▶ Exercise instructions
Look through the lines below for the word "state", and copy every line that has it.

▶ Dataset section
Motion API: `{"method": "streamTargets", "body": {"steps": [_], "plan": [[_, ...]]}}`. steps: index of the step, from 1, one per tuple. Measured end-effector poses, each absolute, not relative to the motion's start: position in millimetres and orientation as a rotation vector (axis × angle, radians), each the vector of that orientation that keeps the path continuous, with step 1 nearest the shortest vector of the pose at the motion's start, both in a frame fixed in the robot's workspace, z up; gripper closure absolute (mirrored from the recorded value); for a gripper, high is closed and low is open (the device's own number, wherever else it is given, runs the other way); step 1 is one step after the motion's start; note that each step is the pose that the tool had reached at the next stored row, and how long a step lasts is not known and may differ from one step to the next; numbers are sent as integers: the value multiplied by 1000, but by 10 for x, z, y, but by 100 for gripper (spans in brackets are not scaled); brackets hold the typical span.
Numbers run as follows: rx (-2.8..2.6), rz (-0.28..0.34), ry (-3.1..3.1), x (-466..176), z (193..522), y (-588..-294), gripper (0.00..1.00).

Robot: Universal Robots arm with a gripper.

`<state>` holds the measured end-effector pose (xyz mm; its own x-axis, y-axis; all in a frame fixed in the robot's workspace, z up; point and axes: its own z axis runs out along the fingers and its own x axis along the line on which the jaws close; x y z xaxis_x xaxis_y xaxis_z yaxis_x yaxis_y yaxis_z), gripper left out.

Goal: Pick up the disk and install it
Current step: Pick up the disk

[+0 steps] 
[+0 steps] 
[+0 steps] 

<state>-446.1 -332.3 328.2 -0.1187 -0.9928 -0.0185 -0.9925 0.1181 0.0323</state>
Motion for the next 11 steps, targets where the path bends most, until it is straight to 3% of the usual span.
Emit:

▶ Solution for this exercise
`<state>` holds the measured end-effector pose (xyz mm; its own x-axis, y-axis; all in a frame fixed in the robot's workspace, z up; point and axes: its own z axis runs out along the fingers and its own x axis along the line on which the jaws close; x y z xaxis_x xaxis_y xaxis_z yaxis_x yaxis_y yaxis_z), gripper left out.
<state>-446.1 -332.3 328.2 -0.1187 -0.9928 -0.0185 -0.9925 0.1181 0.0323</state>

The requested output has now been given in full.